Work item
Total the lines of the entries below that hold the string "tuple", then write only that total.

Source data

***

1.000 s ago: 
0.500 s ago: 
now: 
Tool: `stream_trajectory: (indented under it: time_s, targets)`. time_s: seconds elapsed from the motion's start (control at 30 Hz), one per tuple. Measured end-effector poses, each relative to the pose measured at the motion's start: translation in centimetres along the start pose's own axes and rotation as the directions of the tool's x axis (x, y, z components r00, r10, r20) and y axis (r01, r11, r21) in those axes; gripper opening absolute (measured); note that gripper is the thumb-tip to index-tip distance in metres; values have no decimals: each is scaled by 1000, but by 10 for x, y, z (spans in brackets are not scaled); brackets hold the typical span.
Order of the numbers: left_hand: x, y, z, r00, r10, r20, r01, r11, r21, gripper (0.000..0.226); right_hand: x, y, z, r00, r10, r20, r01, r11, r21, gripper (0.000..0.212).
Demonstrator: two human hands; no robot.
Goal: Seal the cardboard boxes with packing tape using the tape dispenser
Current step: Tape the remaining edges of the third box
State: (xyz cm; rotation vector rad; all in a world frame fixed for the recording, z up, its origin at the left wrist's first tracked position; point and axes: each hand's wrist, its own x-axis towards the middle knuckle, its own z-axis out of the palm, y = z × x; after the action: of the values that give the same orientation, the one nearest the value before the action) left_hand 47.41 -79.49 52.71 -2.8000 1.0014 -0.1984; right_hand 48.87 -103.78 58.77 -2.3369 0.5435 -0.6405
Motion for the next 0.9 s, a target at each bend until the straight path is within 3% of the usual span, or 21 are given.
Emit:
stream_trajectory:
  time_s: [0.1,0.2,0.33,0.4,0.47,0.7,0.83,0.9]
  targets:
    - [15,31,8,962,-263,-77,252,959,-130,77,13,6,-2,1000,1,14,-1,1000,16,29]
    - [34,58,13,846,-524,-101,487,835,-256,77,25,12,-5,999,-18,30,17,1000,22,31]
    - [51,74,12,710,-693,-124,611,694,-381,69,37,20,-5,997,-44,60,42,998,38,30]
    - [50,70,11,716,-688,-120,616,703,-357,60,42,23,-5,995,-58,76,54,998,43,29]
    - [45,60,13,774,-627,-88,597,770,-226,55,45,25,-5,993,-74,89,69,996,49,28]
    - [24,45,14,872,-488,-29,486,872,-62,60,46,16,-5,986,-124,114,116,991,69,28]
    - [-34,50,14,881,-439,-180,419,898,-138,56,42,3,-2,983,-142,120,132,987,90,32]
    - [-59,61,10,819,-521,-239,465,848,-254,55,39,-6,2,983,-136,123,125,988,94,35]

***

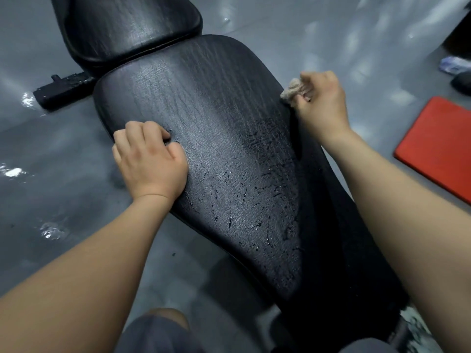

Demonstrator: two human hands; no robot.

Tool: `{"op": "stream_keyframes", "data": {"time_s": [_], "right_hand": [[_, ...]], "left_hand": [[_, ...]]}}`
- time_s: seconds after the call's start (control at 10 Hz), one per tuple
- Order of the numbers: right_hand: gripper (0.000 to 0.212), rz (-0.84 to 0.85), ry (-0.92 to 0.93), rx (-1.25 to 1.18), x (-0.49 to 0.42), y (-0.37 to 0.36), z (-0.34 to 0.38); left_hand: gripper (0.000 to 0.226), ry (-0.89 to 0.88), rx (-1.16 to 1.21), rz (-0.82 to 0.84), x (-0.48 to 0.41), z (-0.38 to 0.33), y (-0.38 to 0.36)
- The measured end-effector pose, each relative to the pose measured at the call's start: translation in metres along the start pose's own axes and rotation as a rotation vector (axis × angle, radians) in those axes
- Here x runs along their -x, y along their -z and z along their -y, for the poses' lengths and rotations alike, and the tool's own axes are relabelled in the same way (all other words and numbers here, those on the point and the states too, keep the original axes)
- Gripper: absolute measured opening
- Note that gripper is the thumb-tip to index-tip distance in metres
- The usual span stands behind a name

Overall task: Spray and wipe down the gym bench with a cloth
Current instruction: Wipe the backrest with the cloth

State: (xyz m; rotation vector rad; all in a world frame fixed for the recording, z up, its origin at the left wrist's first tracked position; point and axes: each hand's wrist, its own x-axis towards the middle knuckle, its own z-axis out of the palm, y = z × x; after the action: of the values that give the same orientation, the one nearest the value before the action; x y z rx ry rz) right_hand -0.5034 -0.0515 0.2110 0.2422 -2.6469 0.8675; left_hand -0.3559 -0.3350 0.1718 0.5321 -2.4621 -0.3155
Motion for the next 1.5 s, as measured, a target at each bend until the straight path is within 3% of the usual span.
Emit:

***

Output below
2